The task: Print out the data that follows exactly, character for character, apart from the pictures.
** Collected material follows **
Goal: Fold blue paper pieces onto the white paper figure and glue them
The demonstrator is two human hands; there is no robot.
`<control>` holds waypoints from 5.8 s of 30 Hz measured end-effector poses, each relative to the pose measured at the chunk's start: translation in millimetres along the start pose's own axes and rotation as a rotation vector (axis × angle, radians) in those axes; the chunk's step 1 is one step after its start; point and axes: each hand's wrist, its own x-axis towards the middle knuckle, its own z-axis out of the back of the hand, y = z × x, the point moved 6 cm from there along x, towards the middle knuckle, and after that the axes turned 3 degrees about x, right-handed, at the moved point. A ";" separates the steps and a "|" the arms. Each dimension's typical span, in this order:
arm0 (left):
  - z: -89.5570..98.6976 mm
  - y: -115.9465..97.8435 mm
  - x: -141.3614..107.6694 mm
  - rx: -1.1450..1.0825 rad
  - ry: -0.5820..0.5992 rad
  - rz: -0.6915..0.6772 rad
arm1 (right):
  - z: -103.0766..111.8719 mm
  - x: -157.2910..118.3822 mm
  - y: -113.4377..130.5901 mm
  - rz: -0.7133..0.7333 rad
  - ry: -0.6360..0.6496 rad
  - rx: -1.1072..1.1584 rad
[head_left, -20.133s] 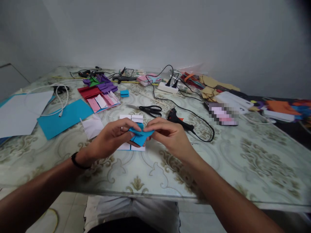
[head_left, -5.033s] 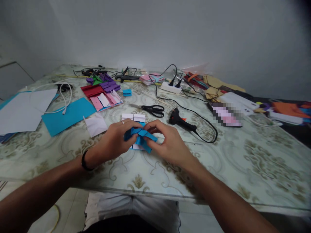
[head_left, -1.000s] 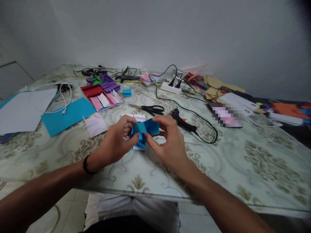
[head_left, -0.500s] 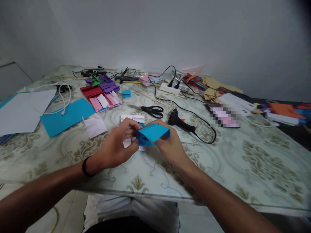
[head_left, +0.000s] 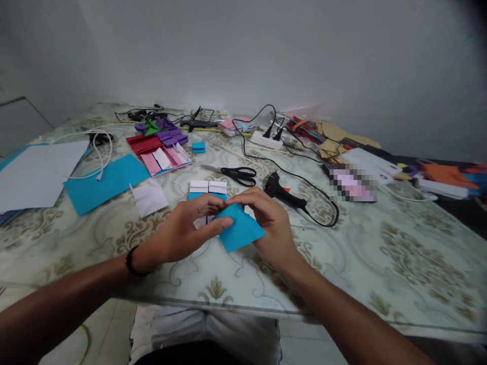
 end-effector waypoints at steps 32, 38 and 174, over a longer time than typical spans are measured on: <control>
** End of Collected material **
Answer box:
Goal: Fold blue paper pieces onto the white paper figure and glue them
The demonstrator is two human hands; there is no robot.
`<control>` holds waypoints from 5.8 s of 30 Hz measured end-effector poses, each relative to the pose measured at the chunk's start: translation in millimetres along the start pose's own axes and rotation as a rotation vector (axis × angle, radians) in those axes; the chunk's step 1 is one step after its start; point and axes: each hand's wrist, its own x-axis towards the middle knuckle, its own z-axis out of the back of the hand, y = z × x, the point moved 6 cm from there along x, towards the middle knuckle, and after that the axes turned 3 degrees about x, right-handed, at the moved point. A ";" separates the steps and a "|" the arms. Each dimension's typical span, in this order:
arm0 (left):
  - z: -89.5570..98.6976 mm
  - y: -115.9465..97.8435 mm
  - x: -141.3614..107.6694 mm
  - rx: -1.1450..1.0825 rad
  - ry: -0.5820..0.5992 rad
  - rz: -0.6915..0.6772 rad
arm1 (right):
  - z: -103.0766..111.8719 mm
  - x: -157.2910..118.3822 mm
  - y: -113.4377..130.5901 mm
  - rz: -0.7133..0.7333 rad
  - ry: -0.6360..0.6496 rad
  - rx: -1.1072..1.1584 rad
[head_left, -20.133s] 
[head_left, -5.033s] 
[head_left, -1.000s] 
[head_left, -0.500s] 
[head_left, +0.000s] 
 end-effector waypoints at steps 32, 38 and 174, over a longer time than typical spans are measured on: <control>

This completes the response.